I am a data engineer, and while I am very new to Prodigy, I did manage to get it set up and running on a Windows EC2.

The use case is that we have sensitive data that our SMEs are looking through to establish how much sensitive information is actually in the data that we are receiving, so the EC2 is secure with restricted access. At the moment, we have SMEs RDP into the instance (only one at a time can review data).

What is happening is when the SMEs are looking through the data, Prodigy will throw an "Oops, something went wrong :(" error. The way we've been getting around this is killing the process for Prodigy and restarting it. I've been doing this through SSM in the EC2 console. The problem is, we get this problem every 15 minutes or so and it's, understandably, very disruptive when the data is being reviewed.

Does anyone have any ideas?

Thanks in advance!

hi @csdata!

Thanks for your question and welcome to the Prodigy community :wave:

Unfortunately, the "Oops, something went wrong" error is a generic error that could have many different causes (per the documentation):

The “Oops, something went wrong” message and the red popup are the app’s way of telling you that the Prodigy server raised an error. If you navigate to the terminal, it will show you more details about what went wrong. Some potential problems are:
Can’t find file: Check that you’ve downloaded the news_headlines.jsonl file or any other file you want to use, and that you’ve placed it into the current working directory (or that you’re using the correct path if you’ve put it somewhere else).
Invalid JSON: This might happen if you load in your own data and it means that there’s something wrong with this line of JSON and Python can’t load it. If you’re using a .jsonl file, make sure that each line contains one valid JSON object. See the input data formats for examples. You can also use a JSON linter to check your data.
Error while validating stream: no first example: This error occurs if Prodigy couldn’t find any examples to send out for annotation. Make sure that your data has the correct format – if none of your records have a "text", Prodigy will skip them because it doesn’t know where to find the text, resulting in an empty stream.

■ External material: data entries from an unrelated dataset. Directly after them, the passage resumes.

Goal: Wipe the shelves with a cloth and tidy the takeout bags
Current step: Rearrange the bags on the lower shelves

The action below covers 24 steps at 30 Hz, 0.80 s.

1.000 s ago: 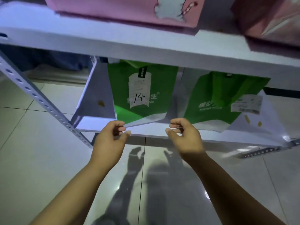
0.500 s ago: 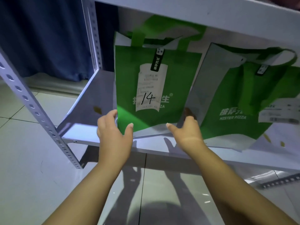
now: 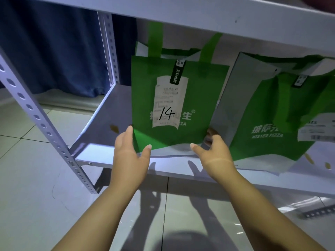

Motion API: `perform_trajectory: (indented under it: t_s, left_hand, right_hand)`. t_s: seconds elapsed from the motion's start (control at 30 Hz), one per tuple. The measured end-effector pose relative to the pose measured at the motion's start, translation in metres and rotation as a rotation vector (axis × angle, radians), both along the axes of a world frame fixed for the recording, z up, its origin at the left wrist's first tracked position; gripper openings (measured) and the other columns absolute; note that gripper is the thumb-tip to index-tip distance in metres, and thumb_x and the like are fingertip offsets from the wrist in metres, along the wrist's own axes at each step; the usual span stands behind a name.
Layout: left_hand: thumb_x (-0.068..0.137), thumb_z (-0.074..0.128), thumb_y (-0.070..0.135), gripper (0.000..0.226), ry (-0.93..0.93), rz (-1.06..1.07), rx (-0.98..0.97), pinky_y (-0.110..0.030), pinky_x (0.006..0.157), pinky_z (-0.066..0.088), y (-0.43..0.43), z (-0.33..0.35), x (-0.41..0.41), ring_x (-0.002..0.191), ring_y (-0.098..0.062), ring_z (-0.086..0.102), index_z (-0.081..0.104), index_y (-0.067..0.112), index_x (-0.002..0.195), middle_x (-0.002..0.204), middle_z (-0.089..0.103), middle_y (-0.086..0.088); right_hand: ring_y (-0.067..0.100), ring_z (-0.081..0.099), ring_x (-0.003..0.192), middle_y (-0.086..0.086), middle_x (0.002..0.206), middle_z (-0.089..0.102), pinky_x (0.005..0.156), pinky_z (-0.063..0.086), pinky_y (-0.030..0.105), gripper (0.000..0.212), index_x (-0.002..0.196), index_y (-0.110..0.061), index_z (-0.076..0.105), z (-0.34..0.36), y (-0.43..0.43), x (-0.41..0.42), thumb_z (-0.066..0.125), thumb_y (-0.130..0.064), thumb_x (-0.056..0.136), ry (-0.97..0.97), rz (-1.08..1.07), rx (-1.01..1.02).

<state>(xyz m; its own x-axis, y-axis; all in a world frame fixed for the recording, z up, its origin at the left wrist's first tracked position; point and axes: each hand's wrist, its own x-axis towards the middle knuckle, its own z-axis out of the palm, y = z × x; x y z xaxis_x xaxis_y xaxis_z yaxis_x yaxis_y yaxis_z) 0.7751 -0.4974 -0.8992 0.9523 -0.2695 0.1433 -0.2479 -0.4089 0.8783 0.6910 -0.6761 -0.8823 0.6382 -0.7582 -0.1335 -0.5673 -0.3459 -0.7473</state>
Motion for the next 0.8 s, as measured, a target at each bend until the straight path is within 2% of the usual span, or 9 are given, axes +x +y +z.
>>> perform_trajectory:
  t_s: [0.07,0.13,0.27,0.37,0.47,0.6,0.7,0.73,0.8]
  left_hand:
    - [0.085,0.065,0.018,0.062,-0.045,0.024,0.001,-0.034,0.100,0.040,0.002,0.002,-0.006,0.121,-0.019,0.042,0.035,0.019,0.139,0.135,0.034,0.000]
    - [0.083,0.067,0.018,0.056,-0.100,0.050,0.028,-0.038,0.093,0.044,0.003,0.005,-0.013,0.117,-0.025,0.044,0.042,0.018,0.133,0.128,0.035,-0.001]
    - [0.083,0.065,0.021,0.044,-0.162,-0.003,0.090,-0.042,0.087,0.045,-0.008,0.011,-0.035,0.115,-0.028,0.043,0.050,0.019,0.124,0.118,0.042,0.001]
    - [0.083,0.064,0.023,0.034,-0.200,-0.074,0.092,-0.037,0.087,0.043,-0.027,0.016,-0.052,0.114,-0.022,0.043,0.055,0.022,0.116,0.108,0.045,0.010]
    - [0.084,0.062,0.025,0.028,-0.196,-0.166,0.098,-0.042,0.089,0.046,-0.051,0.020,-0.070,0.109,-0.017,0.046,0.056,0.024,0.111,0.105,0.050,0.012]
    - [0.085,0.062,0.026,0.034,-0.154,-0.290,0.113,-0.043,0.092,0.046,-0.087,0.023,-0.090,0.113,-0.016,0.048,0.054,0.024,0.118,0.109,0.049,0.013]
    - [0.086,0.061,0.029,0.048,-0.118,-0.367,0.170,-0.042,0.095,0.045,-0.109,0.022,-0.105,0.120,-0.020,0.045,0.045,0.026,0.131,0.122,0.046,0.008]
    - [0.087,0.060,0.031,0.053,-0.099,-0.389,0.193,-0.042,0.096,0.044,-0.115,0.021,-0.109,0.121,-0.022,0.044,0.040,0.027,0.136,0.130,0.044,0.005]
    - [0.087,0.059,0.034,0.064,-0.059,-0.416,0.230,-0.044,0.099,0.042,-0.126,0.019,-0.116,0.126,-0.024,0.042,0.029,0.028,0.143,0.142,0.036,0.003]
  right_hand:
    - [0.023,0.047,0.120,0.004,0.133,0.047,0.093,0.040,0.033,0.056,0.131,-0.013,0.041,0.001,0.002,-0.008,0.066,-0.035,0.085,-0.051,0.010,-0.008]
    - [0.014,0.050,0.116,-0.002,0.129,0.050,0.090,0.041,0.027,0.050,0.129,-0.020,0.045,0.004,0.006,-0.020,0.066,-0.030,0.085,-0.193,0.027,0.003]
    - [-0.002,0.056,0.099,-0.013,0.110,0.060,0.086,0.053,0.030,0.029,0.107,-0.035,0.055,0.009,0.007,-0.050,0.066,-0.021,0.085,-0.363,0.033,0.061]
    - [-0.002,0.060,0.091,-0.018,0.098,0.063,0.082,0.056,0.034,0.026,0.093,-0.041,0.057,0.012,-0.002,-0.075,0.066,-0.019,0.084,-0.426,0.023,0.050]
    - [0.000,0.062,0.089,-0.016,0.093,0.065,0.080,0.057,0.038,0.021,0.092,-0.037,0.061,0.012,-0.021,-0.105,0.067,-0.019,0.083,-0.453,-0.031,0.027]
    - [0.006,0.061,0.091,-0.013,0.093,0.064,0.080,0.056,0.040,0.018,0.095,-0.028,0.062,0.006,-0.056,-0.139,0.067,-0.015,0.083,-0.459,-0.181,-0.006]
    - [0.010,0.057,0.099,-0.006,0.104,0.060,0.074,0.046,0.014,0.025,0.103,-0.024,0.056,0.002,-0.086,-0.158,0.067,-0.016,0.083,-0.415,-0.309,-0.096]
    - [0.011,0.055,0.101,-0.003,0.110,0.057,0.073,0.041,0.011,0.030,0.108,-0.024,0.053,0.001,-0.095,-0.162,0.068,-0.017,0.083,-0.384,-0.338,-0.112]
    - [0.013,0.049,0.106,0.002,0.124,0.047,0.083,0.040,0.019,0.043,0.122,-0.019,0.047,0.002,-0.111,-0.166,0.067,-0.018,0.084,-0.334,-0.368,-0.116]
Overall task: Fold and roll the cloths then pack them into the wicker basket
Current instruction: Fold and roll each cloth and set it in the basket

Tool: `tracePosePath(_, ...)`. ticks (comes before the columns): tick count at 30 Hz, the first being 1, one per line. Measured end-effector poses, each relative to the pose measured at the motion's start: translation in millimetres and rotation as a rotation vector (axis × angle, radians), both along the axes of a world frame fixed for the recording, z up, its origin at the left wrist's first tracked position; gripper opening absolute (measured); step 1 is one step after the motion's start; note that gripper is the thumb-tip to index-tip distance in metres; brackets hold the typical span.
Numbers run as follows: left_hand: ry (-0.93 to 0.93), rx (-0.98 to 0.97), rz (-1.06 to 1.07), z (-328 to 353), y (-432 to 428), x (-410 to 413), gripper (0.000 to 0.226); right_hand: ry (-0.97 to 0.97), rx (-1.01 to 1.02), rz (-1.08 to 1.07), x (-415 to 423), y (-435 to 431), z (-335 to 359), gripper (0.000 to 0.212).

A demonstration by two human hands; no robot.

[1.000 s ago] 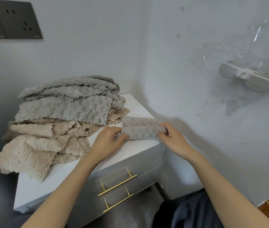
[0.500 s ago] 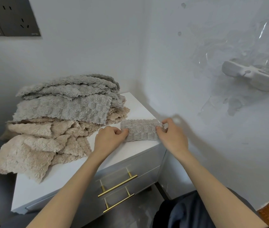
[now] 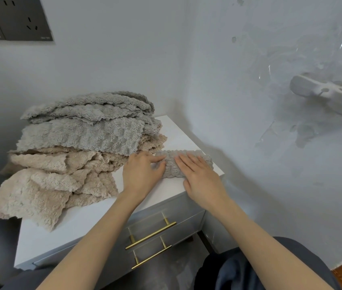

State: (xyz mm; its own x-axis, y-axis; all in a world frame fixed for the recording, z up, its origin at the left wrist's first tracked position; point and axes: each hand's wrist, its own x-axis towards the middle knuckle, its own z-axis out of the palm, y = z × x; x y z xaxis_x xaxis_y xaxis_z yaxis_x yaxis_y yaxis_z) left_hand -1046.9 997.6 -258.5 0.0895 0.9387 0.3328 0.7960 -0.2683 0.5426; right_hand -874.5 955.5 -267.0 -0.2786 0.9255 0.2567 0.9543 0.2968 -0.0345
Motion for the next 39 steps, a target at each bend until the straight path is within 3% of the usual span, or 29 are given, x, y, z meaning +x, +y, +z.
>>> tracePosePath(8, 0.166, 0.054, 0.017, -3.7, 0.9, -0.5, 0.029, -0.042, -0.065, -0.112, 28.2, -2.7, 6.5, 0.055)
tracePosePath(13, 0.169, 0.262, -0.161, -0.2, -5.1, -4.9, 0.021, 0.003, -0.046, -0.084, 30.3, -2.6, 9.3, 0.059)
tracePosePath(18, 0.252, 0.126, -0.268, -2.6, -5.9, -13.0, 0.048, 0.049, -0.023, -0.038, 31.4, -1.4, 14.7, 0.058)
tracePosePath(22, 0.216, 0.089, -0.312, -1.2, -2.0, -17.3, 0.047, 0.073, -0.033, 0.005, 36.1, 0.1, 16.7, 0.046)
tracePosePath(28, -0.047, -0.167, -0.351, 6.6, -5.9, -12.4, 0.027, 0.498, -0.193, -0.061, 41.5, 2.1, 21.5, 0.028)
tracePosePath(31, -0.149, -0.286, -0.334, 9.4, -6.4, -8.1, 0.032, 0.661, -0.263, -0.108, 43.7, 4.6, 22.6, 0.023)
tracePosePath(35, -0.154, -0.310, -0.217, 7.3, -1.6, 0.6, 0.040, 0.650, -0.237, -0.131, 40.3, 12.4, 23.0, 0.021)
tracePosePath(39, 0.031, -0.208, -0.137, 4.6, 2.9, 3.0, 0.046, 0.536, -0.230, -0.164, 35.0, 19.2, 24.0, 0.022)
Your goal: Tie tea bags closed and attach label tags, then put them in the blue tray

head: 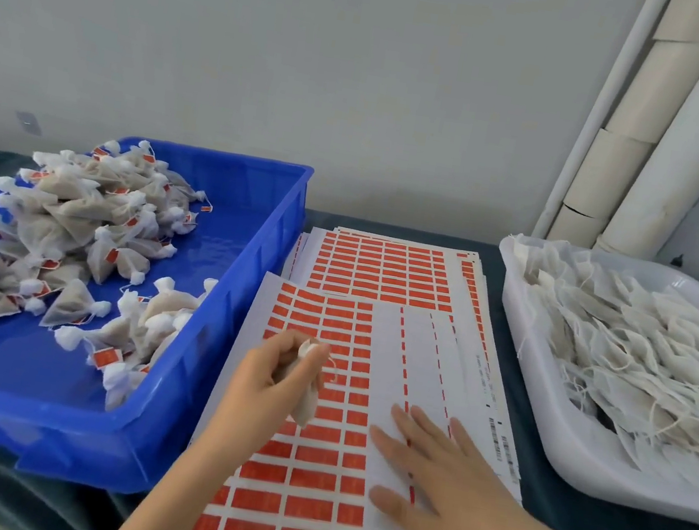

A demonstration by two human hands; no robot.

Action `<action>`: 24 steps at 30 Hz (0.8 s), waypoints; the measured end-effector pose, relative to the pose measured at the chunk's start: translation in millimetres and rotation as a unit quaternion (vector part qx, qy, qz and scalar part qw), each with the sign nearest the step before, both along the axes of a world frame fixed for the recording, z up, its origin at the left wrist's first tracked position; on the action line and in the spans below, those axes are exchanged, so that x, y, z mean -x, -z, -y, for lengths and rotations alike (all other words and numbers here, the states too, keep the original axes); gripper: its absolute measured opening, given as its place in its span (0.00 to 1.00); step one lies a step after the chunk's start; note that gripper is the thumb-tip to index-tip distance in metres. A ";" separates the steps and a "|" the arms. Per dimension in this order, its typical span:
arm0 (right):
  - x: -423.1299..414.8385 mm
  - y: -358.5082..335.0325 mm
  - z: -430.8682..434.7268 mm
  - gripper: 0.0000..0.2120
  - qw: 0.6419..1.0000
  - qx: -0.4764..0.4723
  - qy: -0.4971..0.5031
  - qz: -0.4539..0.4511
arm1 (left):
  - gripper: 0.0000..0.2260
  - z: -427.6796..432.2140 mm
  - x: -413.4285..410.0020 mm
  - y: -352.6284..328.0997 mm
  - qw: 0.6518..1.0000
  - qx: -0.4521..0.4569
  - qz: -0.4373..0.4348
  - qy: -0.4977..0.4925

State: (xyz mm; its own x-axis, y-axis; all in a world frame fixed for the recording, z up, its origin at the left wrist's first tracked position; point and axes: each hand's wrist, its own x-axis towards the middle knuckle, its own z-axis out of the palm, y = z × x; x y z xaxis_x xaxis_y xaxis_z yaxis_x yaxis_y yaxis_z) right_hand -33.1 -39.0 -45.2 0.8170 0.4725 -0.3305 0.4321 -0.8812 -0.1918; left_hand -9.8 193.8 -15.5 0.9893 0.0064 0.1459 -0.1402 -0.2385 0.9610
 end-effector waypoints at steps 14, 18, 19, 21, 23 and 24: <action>-169.7 18.4 0.3 0.36 0.994 0.051 0.083 0.046 | 0.06 21.2 -32.9 26.9 0.994 -0.104 -0.009 0.041; -165.3 17.5 -11.7 0.32 0.986 -0.026 0.136 0.097 | 0.09 35.3 -46.6 36.4 0.986 -0.156 0.002 0.052; -157.3 18.4 -14.0 0.31 0.979 -0.069 0.159 0.112 | 0.09 37.3 -48.2 39.9 0.987 -0.151 -0.002 0.052; -137.3 17.1 -14.3 0.31 0.965 -0.153 0.185 0.108 | 0.09 37.9 -48.1 47.7 0.990 -0.128 -0.009 0.052; -113.4 14.5 -7.9 0.33 0.968 -0.180 0.162 0.068 | 0.08 36.8 -45.2 55.2 0.993 -0.107 -0.003 0.051; -102.1 14.1 -3.6 0.34 0.975 -0.169 0.135 0.051 | 0.08 35.6 -43.5 57.8 0.994 -0.100 0.002 0.050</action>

I suspect though these common issues aren't the problem as you wouldn't be able to have any success.

You'll need to use Prodigy's debugging/logging features to add PRODIGY_LOGGING=basic or PRODIGY_LOGGING=verbose to the command. Hopefully that may give some better idea of the problem.

Also, if you're able to find more details, be sure to look at several of the past Prodigy support tickets on related issues like EC2, especially handling simultaneous multi-users like this post:

I hope this helps and let us know if you're able to make any more progress or able to resolve the issue!